→ What to work on: Your output should be the lines of the data that follow, reproduced exactly from the first through the line bearing "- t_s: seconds".

→ Available data:
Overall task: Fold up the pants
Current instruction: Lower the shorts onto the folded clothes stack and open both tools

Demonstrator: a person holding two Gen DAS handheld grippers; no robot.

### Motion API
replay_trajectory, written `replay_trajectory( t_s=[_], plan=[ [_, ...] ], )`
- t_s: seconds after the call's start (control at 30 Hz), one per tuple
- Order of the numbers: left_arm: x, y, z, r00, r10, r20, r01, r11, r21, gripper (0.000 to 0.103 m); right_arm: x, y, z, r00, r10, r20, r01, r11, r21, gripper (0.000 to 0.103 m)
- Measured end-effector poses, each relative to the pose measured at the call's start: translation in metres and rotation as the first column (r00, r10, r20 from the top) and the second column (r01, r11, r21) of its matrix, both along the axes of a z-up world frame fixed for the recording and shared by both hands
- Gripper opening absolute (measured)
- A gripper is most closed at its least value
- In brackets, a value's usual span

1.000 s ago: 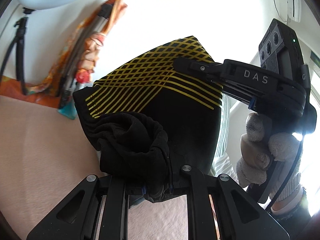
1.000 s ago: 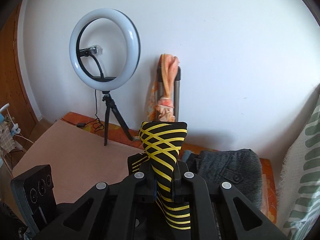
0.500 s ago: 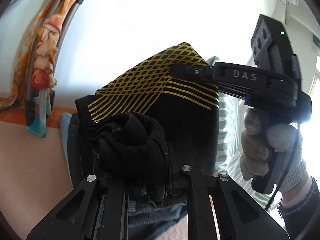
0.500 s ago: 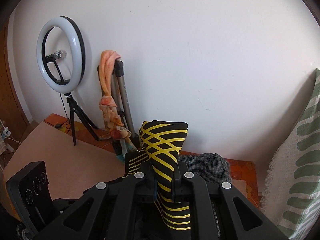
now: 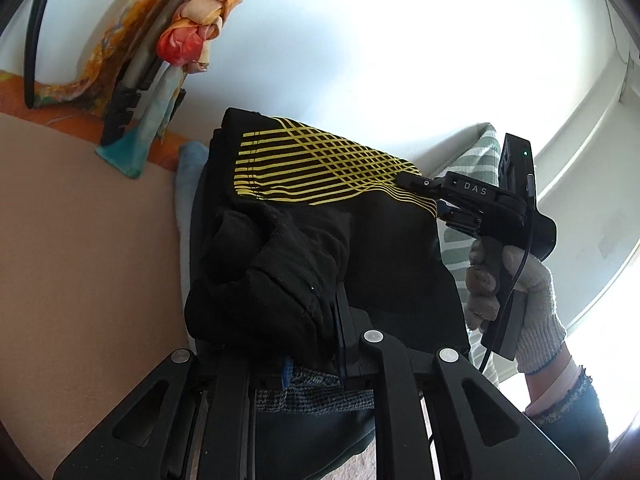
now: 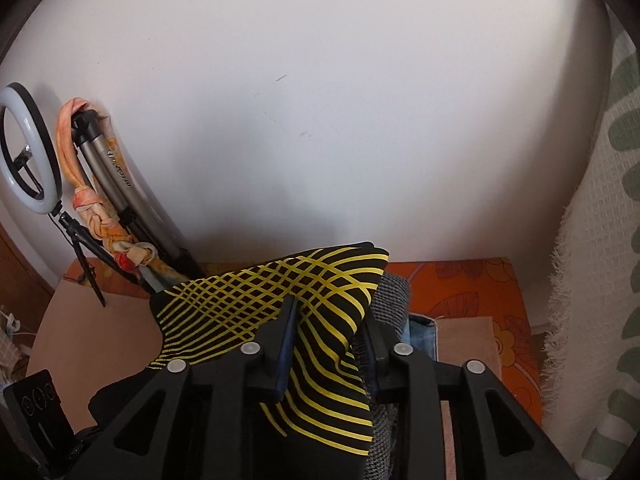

→ Written response:
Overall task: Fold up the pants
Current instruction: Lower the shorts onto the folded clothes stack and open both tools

Demonstrator: a person holding two Gen DAS handheld grippers; no robot.

### Motion API
replay_trajectory, written `replay_trajectory( t_s=[_], plan=[ [_, ...] ], )`
- t_s: seconds after the call's start (control at 30 Hz), one per tuple

Nothing else is part of this answer.